Apabila nyeri yang dirasakan klien menetap atau skala nyeri meningkat
(nyeri sedang; skala 4-6 pada skala 0-10) direkomendasikan penggunaan
opiat lemah, disertai atau tanpa nonopiat, dan disertai atau tanpa obat-obatan
adjuvan. Apabila dengan pemberian obat pada tangga ketiga nyeri masih
menetap atau bahkan meningkat (nyeri berat; skala nyeri 7-10 pada skala 0-
10) opiat kuat dapat digunakan, nonopiat sebaiknya diteruskan dan obat-
obatan adjuvan juga harus dipertimbangkan penggunaannya pula.

8
Gambar 2.1 3 Step WHO Cancer Pain Manageent 6

2) Non Farmakologis
a. Rehabilitasi Medik
Rehabilitasi medik dapat mencegah nyeri kanker atau
pengobatan analgesik pada nyeri kanker. Dapat digunakan dalam
kombinasi dengan obat analgesik.

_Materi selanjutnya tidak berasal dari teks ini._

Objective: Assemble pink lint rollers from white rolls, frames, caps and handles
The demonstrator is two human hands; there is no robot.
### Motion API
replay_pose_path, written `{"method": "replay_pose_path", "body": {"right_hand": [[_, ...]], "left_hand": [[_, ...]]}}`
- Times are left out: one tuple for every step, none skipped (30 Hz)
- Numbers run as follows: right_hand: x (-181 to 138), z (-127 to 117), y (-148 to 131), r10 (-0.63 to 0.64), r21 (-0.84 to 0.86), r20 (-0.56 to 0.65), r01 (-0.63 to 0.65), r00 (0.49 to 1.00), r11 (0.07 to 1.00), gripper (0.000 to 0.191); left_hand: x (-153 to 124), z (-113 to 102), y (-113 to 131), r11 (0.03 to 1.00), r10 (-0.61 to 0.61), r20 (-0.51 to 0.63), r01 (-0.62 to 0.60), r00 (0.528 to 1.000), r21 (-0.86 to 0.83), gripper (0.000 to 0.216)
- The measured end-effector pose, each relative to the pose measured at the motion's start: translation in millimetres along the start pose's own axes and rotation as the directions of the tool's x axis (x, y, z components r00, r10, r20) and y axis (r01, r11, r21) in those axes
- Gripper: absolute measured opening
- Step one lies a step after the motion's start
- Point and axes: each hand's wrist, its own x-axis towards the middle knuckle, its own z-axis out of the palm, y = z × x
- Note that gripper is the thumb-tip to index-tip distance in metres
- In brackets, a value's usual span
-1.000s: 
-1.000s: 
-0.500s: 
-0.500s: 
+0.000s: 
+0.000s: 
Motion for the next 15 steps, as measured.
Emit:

Keterlibatan rehabilitasi medik
seringkali dimulai dini dalam perjalanan penyakit kanker. Macam
terapi rehabilitasi medik yang sering digunakan adalah modalitas
(TENS, panas, dingin, hidoterapi), fisioterapi, terapi okupasional,
ortesis, protesis, alat bantu jalan, biofeedback.
b. Hipnosis Diri
Edelman dan Mandel pada tahun 1994 menyatakan bahwa
hipnosis dapat membantu mengubah persepsi nyeri melalui
pengaruh sugesti positif. Suatu pendekatan kesehatan holistik,
hipnosis-diri menggunaan sugesti-diri dan kesan tentang perasaan
yang rileks dan damai. Individu memasuki keadaan rileks dengan
menggunakan berbagai ide pikiran dan kemudian kondisi-kondisi
yang menghasilkan respons tertentu bagi mereka. Konsentrasi yang

9
intensif mengurangi ketakutan dan stres karena individu
berkonsentrasi hanya pada satu pikiran.
c. Distraksi
Distraksi adalah suatu tindakan pengalihan perhatian pasien
ke hal-hal lain di luar nyeri, yang diharapkan dapat menurunkan
kewaspadaan pasien terhadap nyeri bahkan meningkatkan toleransi
terhadap nyeri. Namun penggunaan teknik ini lebih efektif
digunakan untuk mengatasi nyeri sebentar saja seperti saat onset
dari pemberian atau saat menyiapkan obat analgesik. Distraksi
yang dapat dilakukan antara lain menonton TV, melihat
pemandangan, mendengarkan suara/musik yang disukai.
d. Relaksasi
Relaksasi merupakan kebebasan mental dan fisik dari
ketegangan dan stres. Teknik relaksasi memberikan individu
kontrol diri ketika terjadi rasa tidak nyaman atau nyeri, stres fisik
dan emosi pada nyeri. Teknik relaksasi meliputi meditasi, yoga,
Zen, teknik imajinasi, dan latihan relaksasi progresif. Dibutuhkan 5
sampai 10 sesi pelatihan sebelum klien dapat meminimalkan nyeri
dengan efektif. Pelatihan relaksasi dapat dilakukan untuk jangka
waktu yang terbatas dan tidak memiliki efek samping.

10
BAB III
KESIMPULAN

Nyeri sering terjadi pada pasien kanker yang lebih tua, dan sering kali
diobati tidak diobati. Hambatan terhadap pengobatan nyeri yang tepat termasuk
penilaian dan pengetahuan yang memadai tentang manfaat dan risiko modalitas
pengobatan nyeri. Pendekatan multidisiplin harus diambil untuk mengidentifikasi
penyebab rasa sakit dan tepat perawatan; tujuannya adalah untuk mengurangi
menderita pasien dan keluarga dan meningkatkan kualitas hidup mereka.